Son 40 infantes quienes, apoyados por la multitud, caminan dos kilómetros para dar vida a la pasión y muerte de Cristo.
En medio de una decena de viacrucis que este Viernes Santo cobran vida en Pachuca y Mineral de la Reforma, llama especialmente la atención el viacrucis de niños en la comunidad de Amaque, en Mineral de la Reforma, donde 40 niños y niñas representan la pasión y muerte de Jesucristo.
Entre cánticos y rezos, los menores avanzan para acompañar a quien carga la cruz y representa a Jesús.
Aunque la intención es que ningún latigazo lo alcance, algunos sí logran golpear su espalda; además, durante las caídas, nada es perfecto y también sufre algunos golpes. Sin embargo, el niño que representa a Jesús se ha preparado previamente para ello.
En silencio, Jesús avanza mientras escucha los murmullos de la gente que se mezclan con los rezos.

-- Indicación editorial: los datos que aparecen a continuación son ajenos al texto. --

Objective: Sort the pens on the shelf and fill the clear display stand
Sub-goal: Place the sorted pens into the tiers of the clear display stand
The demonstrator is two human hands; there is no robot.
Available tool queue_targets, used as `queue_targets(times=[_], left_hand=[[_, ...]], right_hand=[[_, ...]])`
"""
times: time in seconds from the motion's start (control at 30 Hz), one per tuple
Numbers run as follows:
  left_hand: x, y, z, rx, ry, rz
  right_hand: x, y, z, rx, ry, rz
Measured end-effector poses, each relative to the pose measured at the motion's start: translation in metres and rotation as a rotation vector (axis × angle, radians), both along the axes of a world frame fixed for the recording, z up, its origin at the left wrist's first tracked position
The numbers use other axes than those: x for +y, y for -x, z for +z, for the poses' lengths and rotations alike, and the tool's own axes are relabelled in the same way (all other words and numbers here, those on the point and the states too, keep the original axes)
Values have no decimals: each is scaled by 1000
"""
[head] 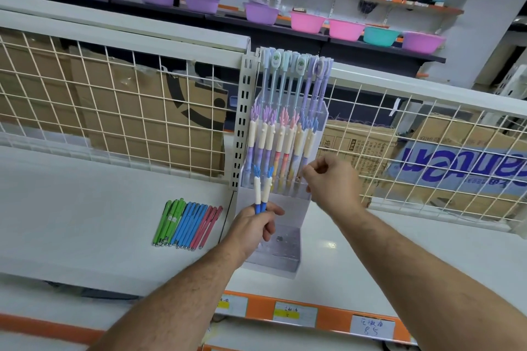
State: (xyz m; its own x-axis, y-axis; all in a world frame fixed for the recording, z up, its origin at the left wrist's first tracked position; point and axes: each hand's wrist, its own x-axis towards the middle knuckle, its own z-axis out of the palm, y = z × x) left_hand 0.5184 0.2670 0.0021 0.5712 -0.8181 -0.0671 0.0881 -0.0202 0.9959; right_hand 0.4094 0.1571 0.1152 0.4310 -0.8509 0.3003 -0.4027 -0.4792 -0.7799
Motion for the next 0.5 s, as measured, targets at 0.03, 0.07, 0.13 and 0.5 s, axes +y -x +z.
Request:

Este viacrucis en la comunidad de Amaque, representado por niños, lleva un mensaje claro: promover la unión familiar y hacer un llamado a detener la inseguridad y las guerras.
Al igual que en la colonia 11 de Julio, en Pachuca, quienes participan en esta representación son niños de entre 8 y 17 años, apoyados por sus familias y la comunidad en general.
La noche anterior, ellos mismos representaron el lavatorio de pies y la aprehensión de Jesús en el Huerto de los Olivos; este viernes, más tarde, también participarán en la procesión del silencio.
En Pachuca, los viacrucis más impactantes por su realismo son los de la comunidad de Las Lajas y el barrio minero de El Arbolito.